China's central bank recently said that it will not use aggressive economic stimulus to support the sluggish economy, but will maintain liquidity at a reasonable level and provide additional aid packages. Companies struggle to access financial packages.
Policy will also be made more about looking for flexible and effective measures, said the People & # 39; s Bank of China (PBOC) in a statement at a press conference in Beijing.
PBOC made the announcement in the context of a series of blurry reports from the world's second-largest economy in recent months, with the renminbi depreciating strongly against the dollar and the central stock market. Korea plummeted.
As the Chinese economy shrinks and the impact of US trade tariffs on the economy is shifting, policy makers are changing their priorities to reduce the risk of growth.
In particular, PBOC said it would pay special attention to smaller companies that struggle to borrow and are still struggling with loans and higher operating costs. These are also the companies most affected by formal hedging with risky credit practices such as banks in the shadow.
Analysts expect the PBOC to reduce additional taxes and charges. The PBOC also stipulated that the revenue from mandatory reserve reductions should be available for loans to smaller companies.

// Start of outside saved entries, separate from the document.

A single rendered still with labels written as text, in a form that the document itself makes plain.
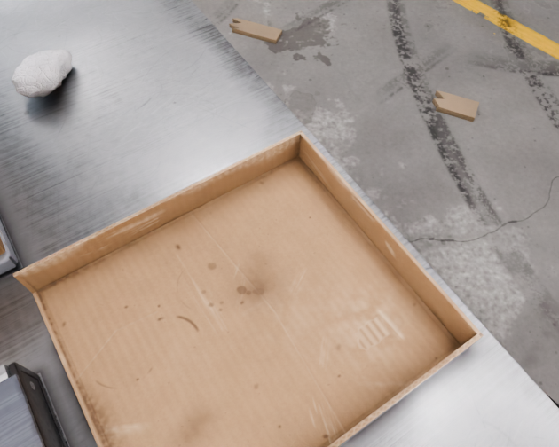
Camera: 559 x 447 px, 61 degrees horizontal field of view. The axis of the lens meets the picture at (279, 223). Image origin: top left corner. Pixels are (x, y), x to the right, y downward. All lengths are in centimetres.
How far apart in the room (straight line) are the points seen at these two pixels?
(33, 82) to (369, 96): 138
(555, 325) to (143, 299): 125
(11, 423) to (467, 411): 35
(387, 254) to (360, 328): 8
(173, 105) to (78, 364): 31
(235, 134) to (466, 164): 124
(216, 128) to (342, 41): 151
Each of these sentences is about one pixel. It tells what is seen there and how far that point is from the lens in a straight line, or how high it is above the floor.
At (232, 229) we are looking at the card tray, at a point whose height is 83.
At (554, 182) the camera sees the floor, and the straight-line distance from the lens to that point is 179.
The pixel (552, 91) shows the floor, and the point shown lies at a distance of 209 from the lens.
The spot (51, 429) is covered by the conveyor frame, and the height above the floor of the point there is 85.
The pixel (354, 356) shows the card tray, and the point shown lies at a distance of 43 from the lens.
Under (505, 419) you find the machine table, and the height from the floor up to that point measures 83.
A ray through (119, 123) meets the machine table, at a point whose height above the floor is 83.
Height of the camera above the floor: 124
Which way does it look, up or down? 59 degrees down
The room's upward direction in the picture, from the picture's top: 2 degrees clockwise

Beijing also stimulates infrastructure spending to stimulate the economy.
However, new stimulus measures and relaxation of credit policy have raised concerns that Beijing is reducing its debt relief efforts.
Deputy Prime Minister Liu He said Monday that China should strengthen capital markets and expand financial channels for small and medium-sized enterprises.

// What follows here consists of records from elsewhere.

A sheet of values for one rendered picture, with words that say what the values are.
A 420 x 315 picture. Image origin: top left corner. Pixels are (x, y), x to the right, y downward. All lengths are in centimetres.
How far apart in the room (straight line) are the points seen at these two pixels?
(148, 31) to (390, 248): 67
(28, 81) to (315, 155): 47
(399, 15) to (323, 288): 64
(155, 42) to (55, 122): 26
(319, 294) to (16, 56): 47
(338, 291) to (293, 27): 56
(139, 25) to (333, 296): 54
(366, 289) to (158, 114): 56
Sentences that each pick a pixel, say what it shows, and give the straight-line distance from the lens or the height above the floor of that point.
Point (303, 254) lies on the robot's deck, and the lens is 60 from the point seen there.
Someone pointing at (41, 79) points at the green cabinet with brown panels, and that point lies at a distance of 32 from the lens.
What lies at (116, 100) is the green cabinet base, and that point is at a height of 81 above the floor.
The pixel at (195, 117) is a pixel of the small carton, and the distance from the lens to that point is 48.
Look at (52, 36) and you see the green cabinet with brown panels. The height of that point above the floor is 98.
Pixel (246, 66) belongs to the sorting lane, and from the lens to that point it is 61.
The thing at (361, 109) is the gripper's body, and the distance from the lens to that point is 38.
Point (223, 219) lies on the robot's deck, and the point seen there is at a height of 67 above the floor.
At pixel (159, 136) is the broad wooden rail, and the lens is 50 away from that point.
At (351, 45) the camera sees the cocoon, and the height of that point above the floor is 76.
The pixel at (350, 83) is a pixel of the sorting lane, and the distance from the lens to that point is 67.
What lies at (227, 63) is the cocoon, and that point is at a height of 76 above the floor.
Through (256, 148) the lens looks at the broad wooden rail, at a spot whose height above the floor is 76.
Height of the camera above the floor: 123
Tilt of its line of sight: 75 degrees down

However, the effect of such movements is still very blurred. Policymakers have been trying for at least eight years to improve the finances of smaller companies, but most analysts say the problem only gets worse when companies are owned by the state. more preferential credits continue to be received.
Economic growth in China slowed to 6.7% in the second quarter compared to the same period last year, still higher than the government target for the year as a whole (around 6.5%) but some indicators Main activity is weakening rapidly.
Investments in fixed assets are growing at a record low rate, while bad debt rose sharply in the second quarter and unemployment rose to 5.1%.